The 2009 Nobel Prize in Chemistry to Ada Yonath, Thomas Steitz and Venkatraman Ramakrishnan

RefleXions, Winter 2009 

 reflections

Ada Yonath, Thomas Steitz and Venkatraman Ramakrishnan were born over a decade apart in different parts of  the world. They had different childhoods and role models, but over the years, their lives moved closer and closer together. The direction of their movement was toward structurally mapping the ribosome at the atomic level. This was no small feat. The ribosome is one of the cell's most complex machineries, consisting of dozens of proteins and RNA molecules several hundred nucleotides in length. 

Ada Yonath (Weizmann Institute of Science) pioneered ribosome crystallography in the late 1970s. By 1990, through the application of cryo-crystallography, she was able to produce detailed diffraction maps from her crystals. Others joined the pursuit in the mid-90s, including ACA member Thomas Steitz (Yale) and Vekatraman Ramakrishnan (MRC Laboratory of Molecular Biology).
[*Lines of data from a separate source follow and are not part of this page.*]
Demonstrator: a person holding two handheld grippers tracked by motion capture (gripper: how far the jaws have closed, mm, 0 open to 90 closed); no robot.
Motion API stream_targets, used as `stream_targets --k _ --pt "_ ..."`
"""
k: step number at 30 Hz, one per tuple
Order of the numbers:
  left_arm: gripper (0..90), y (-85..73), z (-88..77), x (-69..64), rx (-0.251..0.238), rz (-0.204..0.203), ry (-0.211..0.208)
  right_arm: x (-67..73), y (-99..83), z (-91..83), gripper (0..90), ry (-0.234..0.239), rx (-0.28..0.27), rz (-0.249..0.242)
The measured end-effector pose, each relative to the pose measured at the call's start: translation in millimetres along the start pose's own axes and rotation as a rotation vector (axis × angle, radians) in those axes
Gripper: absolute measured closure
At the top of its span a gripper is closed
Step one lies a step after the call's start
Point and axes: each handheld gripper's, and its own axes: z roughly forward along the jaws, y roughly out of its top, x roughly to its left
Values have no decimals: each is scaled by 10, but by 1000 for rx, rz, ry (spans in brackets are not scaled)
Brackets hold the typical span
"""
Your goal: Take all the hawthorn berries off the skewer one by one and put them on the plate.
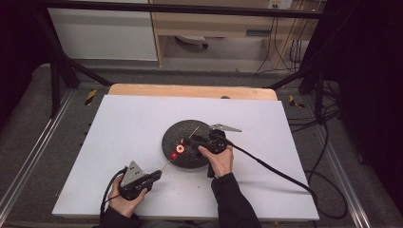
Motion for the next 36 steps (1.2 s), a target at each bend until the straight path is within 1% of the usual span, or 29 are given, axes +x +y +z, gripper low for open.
stream_targets --k 5,10,15,17,24,25,29,30,31,36 --pt "884 1 3 -13 -3 6 -1 -14 -20 30 546 8 13 18" --pt "884 -1 7 -17 -2 9 0 -12 -40 49 610 34 41 55" --pt "884 -3 6 -21 -5 9 -2 -18 -36 51 619 38 46 64" --pt "884 0 2 -23 -8 10 -1 -21 -24 44 620 36 38 58" --pt "884 8 -25 -29 -27 14 -3 -23 84 -20 622 8 -21 43" --pt "884 8 -27 -29 -28 14 -4 -33 108 -32 622 1 -28 33" --pt "884 8 -39 -22 -35 12 -3 -65 194 -66 622 -21 -47 24" --pt "884 9 -42 -20 -35 13 -3 -88 244 -83 622 -30 -61 18" --pt "884 9 -44 -18 -37 13 -2 -88 244 -83 622 -30 -61 18" --pt "884 7 -57 -2 -42 11 0 -150 381 -124 623 -55 -102 20"
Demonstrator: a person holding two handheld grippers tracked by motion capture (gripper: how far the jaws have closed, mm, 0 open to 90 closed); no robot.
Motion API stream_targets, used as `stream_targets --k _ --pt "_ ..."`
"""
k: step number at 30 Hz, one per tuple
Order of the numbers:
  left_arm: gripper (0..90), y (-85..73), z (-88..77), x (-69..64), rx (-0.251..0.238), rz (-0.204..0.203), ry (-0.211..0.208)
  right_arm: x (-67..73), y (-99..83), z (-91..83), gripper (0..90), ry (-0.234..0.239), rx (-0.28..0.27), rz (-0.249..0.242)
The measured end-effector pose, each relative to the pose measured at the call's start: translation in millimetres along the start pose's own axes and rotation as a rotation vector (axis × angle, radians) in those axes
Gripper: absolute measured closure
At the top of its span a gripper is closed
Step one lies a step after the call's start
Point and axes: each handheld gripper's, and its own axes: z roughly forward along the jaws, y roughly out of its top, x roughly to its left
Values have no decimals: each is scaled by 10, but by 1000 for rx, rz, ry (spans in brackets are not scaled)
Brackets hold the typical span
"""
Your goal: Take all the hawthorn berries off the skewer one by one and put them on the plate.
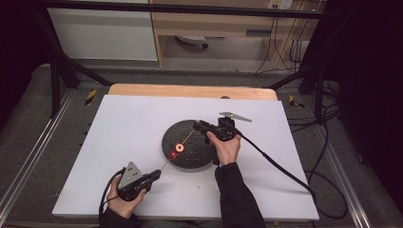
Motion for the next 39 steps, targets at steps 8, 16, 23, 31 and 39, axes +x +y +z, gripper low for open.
stream_targets --k 8,16,23,31,39 --pt "884 -10 -17 18 2 -4 4 -121 157 -5 623 -48 -42 -38" --pt "884 -15 -35 40 -3 -10 9 -180 121 16 623 -74 -13 -53" --pt "884 -14 -35 48 -4 -15 9 -210 -138 142 622 -73 78 -69" --pt "884 -13 -35 48 -6 -16 11 -216 -416 241 621 -94 189 -136" --pt "884 -15 -27 47 -2 -14 10 -237 -507 271 611 -115 248 -183"
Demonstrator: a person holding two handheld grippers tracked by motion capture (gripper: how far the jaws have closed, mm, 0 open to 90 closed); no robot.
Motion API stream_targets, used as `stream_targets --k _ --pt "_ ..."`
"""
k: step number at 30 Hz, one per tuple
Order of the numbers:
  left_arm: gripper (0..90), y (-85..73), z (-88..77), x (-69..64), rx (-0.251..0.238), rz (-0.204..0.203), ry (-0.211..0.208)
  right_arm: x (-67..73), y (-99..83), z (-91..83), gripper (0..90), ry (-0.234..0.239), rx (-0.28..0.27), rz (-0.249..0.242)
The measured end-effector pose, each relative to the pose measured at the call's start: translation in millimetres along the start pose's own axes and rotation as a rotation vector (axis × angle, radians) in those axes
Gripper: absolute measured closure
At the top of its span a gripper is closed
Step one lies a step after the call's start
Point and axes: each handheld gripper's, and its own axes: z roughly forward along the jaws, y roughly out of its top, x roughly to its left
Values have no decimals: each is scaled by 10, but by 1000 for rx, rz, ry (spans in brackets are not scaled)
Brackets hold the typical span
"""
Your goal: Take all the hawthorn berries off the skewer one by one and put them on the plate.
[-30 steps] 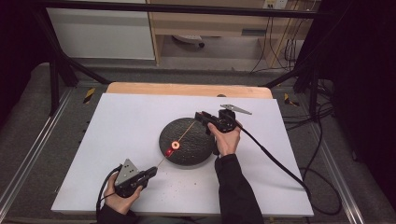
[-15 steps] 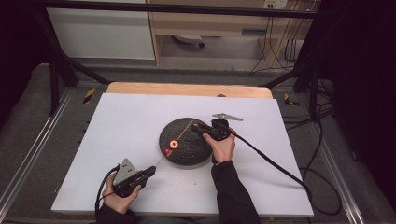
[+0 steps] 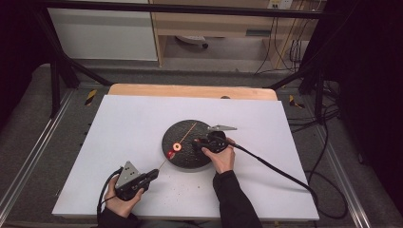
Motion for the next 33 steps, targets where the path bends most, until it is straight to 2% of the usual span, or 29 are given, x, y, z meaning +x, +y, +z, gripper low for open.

In 1998, Steitz, with Yale colleagues Peter Moore and Joachim Frank (Columbia University) used electron microscopy studies to interpret the diffraction maps and produce a low-resolution 9 Å structure of the larger 50S ribosomal subunit.

In the year 2000, their paths converged. In August of that year Steitz published a high-resolution structure of the 50S subunit. This was followed by structures of the smaller 30S subunit published independently by Yonath and Ramakrishnan the following month. At the same time, in a second paper by Ramakrishnan's group, the structures of the 30S subunit in complex with three antibiotics that target different regions of the subunit and the structural basis for the action of each was revealed. The first crystal structure of the complete ribosome was reported a year later by Harry Noller (UC Santa Cruz). Both Steitz's and Yonath's groups have since published antibiotic-bound structures.

This year, the names of Ada Yonath, Thomas Steitz and Venkatraman Ramakrishnan will be forever tied together in history as co-recipients of the 2009 Nobel Prize in Chemistry. From diverse origins and following different routes, their paths have reached what some describe as the highest honor for scientific achievement. However, many, including the winners, have noted that the Nobel Committee's self-imposed rule limiting each prize to no more than three recipients is a shortcoming. They have stated that the work of many others, especially those named above, in contributing to "the studies of the structure and function of the ribosome" for which the prize was granted should not go unnoticed.